Sadie está enjaulada detrás de barrotes de plata, pero no parece estar en malas condiciones. Su ropa está limpia, y hay una bandeja de comida en su celda. A pesar de ser prisionera de Selene, me resulta difícil sentir lástima por ella.

—Tienes lo que quieres —dirijo mi atención a Selene—. Déjala ir.

Levanta la mirada del tomo y toca con el dedo una página.

—¿Es así como planeas mantener unidos los reinos?

Desearía haber tomado más lecciones de Destin sobre cómo mantenerla fuera de mi mente. Tendré que trabajar con lo que sé. Manteniendo su mirada, construyo muros alrededor de mi mente.

—No sé de qué estás hablando.

Ella está en mi mente, quitando los ladrillos de mis muros uno por uno.

—Tengo tiempo, Nieta. No puedes reconstruirlo más rápido de lo que yo puedo desarmarlo.

Lucho por reconstruir los muros, pero ella es rápida.

—No puedo leer ese idioma —respondo con los dientes apretados—. No sé de qué estás hablando.

Retirándose de mi mente, se recuesta en su trono.

—Macy hizo lo imposible. Mantuvo a los gemelos ocultos de mí. Fue inteligente, pero yo no soy de las que matan niños. Me conoces mejor que eso.

Mis dientes siguen apretados.

—No. Solo los tomas antes de que sean concebidos.

Selene agita las manos.

—Fue la elección de tu pareja. No puedes enfadarte conmigo por sus decisiones. Me sorprende que no sientas más curiosidad por saber por qué tengo a tu amiga en una jaula.

—Sea lo que sea que hizo, estoy segura de que no merece esto.

Se inclina hacia adelante, y una sonrisa malvada se extiende por sus labios.

—Ella quiere lo que es tuyo.

Mis ojos se dirigen a Sadie, y ella se niega a mirarme.

—¿Cuál de ellos?

—¿Importa? —Selene me provoca.

—No —echo los hombros hacia atrás—. Confío en mis compañeros.

—¿Deberíamos ponerlos a prueba? —Selene se ríe—. Podría romper los vínculos. Dejar que elijan con quién preferirían estar. ¿La princesa hombre lobo o una renegada?

—Eso no será necesario. ¿Verdad? —miro a Sadie.

Ella niega con la cabeza, pero sigue negándose a mirar en mi dirección. Me doy cuenta de que no la conozco tan bien como pensaba. Selene se ríe a carcajadas desde su trono.

—Nunca me dejas divertirme.

—Creo que ya ha habido suficiente diversión —gruño—. Déjala ir.

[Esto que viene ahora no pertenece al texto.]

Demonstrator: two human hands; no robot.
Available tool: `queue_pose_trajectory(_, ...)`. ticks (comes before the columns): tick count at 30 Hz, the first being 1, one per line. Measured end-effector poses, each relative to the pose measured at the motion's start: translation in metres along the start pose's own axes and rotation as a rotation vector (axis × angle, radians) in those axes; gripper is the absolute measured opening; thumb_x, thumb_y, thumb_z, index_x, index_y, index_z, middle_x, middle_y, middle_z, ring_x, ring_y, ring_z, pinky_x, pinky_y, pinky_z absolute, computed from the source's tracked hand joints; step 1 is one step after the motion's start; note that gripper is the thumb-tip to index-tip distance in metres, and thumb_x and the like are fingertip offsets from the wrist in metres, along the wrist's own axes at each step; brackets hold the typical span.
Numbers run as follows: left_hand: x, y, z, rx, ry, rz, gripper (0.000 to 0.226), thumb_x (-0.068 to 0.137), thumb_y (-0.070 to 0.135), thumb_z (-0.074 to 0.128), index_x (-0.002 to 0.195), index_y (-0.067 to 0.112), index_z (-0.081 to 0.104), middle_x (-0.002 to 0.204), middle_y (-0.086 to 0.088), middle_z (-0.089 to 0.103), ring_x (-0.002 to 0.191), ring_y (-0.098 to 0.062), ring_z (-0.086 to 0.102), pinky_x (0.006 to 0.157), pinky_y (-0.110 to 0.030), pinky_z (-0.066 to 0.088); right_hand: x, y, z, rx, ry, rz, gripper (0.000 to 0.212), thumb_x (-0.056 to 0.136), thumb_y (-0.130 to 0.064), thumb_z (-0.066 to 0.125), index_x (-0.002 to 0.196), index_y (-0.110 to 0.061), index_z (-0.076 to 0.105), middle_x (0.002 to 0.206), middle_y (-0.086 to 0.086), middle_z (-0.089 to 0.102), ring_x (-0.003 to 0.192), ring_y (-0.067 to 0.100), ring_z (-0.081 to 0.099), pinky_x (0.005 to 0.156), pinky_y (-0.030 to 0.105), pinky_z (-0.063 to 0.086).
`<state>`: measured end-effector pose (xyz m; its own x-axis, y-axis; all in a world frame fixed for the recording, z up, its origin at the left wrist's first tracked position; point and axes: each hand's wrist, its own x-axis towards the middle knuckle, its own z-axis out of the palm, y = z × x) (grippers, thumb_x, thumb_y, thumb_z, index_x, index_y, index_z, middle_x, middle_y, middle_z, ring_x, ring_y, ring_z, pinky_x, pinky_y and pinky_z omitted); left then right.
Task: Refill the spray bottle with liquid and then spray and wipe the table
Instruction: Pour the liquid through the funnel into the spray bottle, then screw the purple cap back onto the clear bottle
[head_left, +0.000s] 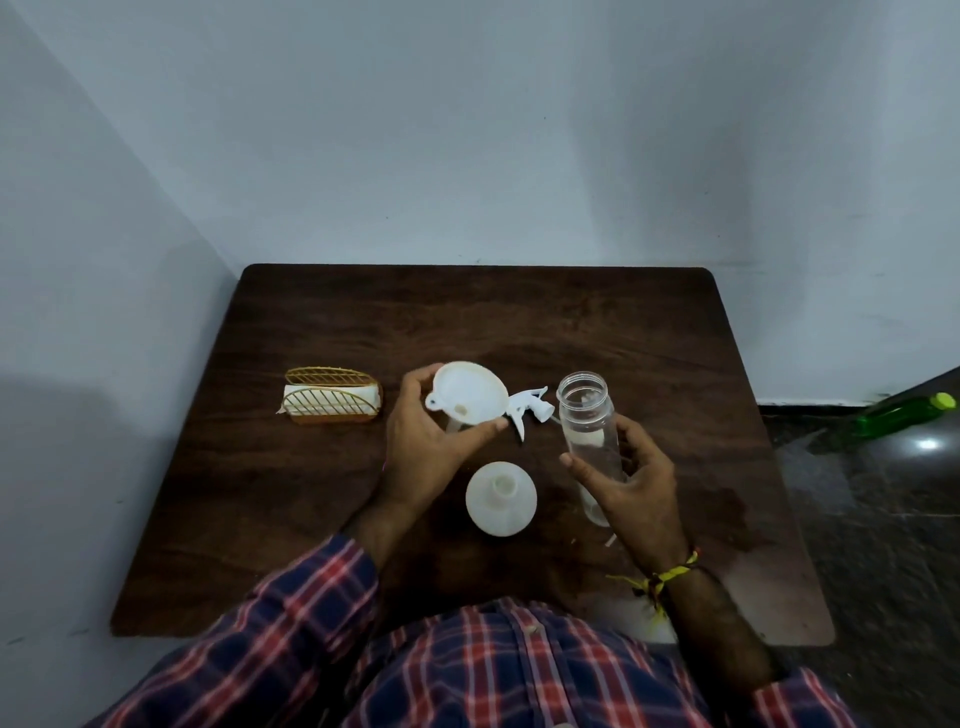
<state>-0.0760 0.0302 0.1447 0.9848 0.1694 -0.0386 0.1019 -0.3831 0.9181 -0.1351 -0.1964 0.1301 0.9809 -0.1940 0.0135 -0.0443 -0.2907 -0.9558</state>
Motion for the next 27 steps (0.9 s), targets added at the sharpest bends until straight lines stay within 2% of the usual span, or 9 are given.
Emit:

Selene aparta su atención de Sadie y arroja el libro a mis pies.

—No necesito esto.

No me atrevo a recogerlo. Es más seguro asumir que todo es una trampa.

—¿Qué necesitas?

—Nada.

—De acuerdo —susurro la palabra, sin creerle.

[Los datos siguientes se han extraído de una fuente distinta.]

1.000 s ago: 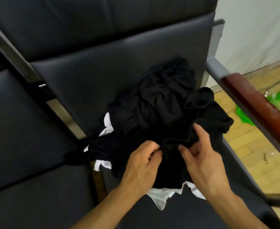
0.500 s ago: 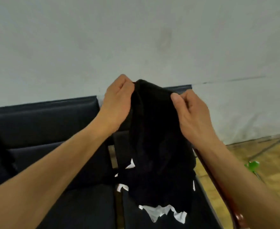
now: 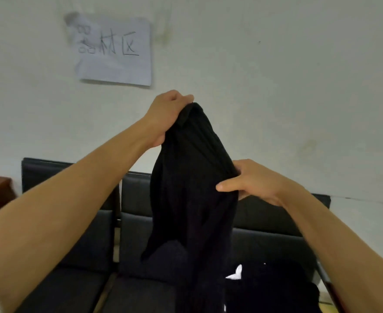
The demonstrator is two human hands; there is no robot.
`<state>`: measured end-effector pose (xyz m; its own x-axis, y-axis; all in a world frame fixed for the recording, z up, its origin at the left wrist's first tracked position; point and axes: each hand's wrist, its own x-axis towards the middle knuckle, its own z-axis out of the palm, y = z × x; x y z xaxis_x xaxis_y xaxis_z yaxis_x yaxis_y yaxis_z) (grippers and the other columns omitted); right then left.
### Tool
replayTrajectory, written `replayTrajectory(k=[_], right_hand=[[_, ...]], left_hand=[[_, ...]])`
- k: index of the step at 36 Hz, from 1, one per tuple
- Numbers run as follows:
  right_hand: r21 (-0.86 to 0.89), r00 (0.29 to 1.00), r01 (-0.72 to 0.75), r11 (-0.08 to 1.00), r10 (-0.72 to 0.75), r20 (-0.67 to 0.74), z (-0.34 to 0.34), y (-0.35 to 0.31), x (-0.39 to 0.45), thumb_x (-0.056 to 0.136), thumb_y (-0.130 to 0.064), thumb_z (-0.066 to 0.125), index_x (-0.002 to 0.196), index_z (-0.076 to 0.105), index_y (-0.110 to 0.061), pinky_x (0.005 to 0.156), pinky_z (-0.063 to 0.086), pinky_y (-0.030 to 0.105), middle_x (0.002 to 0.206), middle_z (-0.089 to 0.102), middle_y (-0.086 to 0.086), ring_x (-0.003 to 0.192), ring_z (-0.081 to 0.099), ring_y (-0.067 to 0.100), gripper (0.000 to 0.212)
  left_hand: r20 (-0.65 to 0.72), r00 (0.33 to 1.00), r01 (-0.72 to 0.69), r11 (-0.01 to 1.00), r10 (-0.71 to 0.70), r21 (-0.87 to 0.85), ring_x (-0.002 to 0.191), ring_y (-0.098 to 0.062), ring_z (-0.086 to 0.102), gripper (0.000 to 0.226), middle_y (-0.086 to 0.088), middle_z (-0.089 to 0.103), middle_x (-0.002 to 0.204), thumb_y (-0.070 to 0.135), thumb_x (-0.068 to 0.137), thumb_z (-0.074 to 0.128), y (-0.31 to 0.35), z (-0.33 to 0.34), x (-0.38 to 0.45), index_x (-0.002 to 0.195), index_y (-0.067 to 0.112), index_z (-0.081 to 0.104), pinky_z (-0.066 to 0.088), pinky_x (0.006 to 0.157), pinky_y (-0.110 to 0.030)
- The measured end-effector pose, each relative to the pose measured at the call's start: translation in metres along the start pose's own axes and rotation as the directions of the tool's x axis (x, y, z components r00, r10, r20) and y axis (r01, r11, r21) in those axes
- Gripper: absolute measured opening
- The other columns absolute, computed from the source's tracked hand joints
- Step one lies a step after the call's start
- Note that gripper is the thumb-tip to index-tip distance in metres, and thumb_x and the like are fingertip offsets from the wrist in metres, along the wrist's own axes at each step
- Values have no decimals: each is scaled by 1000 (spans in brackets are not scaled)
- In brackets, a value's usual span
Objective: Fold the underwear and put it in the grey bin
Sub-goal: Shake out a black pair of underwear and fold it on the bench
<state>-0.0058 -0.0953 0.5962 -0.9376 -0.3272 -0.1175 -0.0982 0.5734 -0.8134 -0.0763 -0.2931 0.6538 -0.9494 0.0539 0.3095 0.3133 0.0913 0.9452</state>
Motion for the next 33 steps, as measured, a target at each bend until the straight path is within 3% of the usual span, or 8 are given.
replayTrajectory(k=[5, 9, 11, 16, 22, 25, 28, 33], right_hand=[[152, 1000, 3, 988, -3, -2, 37, -56, 30, 86, -5, 60, 117, 62, -16, 90, 54, 43, 109, 71, 1, 100, 68, 20, 32], [34, 1000, -8, 999, 8, 5, 59, -97, 45, 85, -4, 61, 105, 68, -10, 88, 55, 38, 98, 74, 7, 94, 70, 24, 22], [-43, 986, -55, 998, 61, 155, 76, -113, 51, 83, -6, 65, 104, 69, -10, 84, 56, 33, 98, 74, 6, 92, 70, 23, 22], [-89, 901, -116, 989, 142, 411, 128, -134, 67, 79, -2, 68, 115, 64, -16, 92, 52, 31, 110, 71, -1, 101, 67, 16, 38], [659, 962, -75, 748, -120, 246, 145, -144, 102, 37, -4, 75, 92, 74, -8, 91, 51, 41, 105, 70, 11, 94, 67, 24, 55], [863, 964, 52, 503, -251, 88, 142, -153, 112, 45, -6, 64, 97, 71, -2, 87, 54, 44, 110, 66, 17, 100, 65, 30, 53], [908, 966, 163, 385, -250, -68, 140, -160, 125, 44, -4, 62, 111, 63, -1, 91, 50, 49, 114, 64, 18, 107, 62, 34, 67], [911, 949, 265, 315, -253, -189, 137, -161, 142, 46, -4, 58, 114, 55, -2, 97, 44, 50, 103, 58, 19, 109, 54, 36, 68]], left_hand=[[284, 959, -64, 965, -11, 253, 88, -14, 61, 33, 3, 64, 95, 44, 84, 64, -1, -109, -4, 96, 13, 61, 52, 83, -32], [437, 876, -265, 551, -205, 791, 88, -16, 60, 28, 7, 61, 91, 25, 71, 79, -2, -175, -9, 92, 24, 60, 46, 70, -27], [367, 928, -319, 376, -62, 870, 89, -24, 58, 23, 6, 55, 80, 19, 74, 76, -1, -199, -1, 81, 23, 55, 40, 69, -30], [4, 914, -268, 595, 407, 758, 92, -27, 56, 18, -4, 55, 89, 1, 78, 47, 15, -217, 24, 88, 15, 51, 45, 73, -34], [216, 936, 186, 911, -278, 369, 103, -24, 58, 56, -10, 60, 119, 40, 84, 62, -28, -219, 17, 126, 5, 52, 49, 75, -31], [400, 767, 463, 865, -501, 197, 106, -15, 64, 58, -2, 68, 115, 60, 86, 53, -78, -225, -16, 118, 13, 61, 51, 91, -30], [402, 737, 565, 822, -543, 74, 72, -3, 69, 36, 8, 73, 80, 42, 99, 38, -117, -236, -45, 92, 19, 65, 53, 67, -17], [311, 681, 675, 733, -663, 83, 112, -35, 57, 25, -17, 59, 128, 25, 98, 48, -173, -240, -72, 109, 14, 67, 39, 104, -55]])
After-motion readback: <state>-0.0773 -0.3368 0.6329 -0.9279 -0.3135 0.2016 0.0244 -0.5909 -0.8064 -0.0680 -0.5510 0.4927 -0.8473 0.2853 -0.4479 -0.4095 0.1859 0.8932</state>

—Si lo pides amablemente, cerraré el portal entre los reinos, y no habrá necesidad de estos anclajes en ningún lado. Los gemelos por fin podrán salir al exterior.

—¿Cuál es la trampa?

—No hay trampa —sonríe.

Recojo el libro del suelo y lo coloco bajo mi brazo.

—Lo pensaré.

—Bien —Selene suena exasperada—. Pero me quedaré con esta hasta que tomes una decisión.

Echo un último vistazo a Sadie.

—Ella ha tomado sus decisiones.

—Ahora sí suenas como mi nieta.

El sonido de Sadie gritando mi nombre me despierta sobresaltada. El miedo me invade. El tomo de Arabella pesa sobre mi pecho. Lo arrojo lejos de mí como si fuera veneno.

—Destin. —Lo sacudo para despertarlo—. Tenemos que encontrar a Charlie.

Se sienta erguido, mirando alrededor de la habitación.

—¿Qué pasa?

—Selene. Sabe sobre los gemelos. Tiene a Sadie.

Sus cejas se arrugan con confusión.

—No entiendo.

—Yo tampoco —jadeo—. Pero si Charlie encuentra a Sadie. Ella lo retendrá también.

Destin agarra los lados de mi cara.

—¿Qué sabes?

—Me dio el tomo, dijo que cerraría el portal sin hacer que los gemelos sean un anclaje. Le dije que lo pensaría. No confío en ella.

Me atrae hacia su pecho.

—Está bien. Hiciste lo correcto.

—Va a quedarse con Charlie. —Sollozo.

—No a menos que lleguemos a él primero —me asegura Destin—. Quédate con los niños.

—No —me aferro a sus hombros—. No me dejes.

—Gatita. Volveré.

Sus labios chocan contra los míos. Reclamándome, prometiéndome que regresará. Cuando se separa del beso, desaparece de la habitación. Dejándome sollozando y con el corazón roto.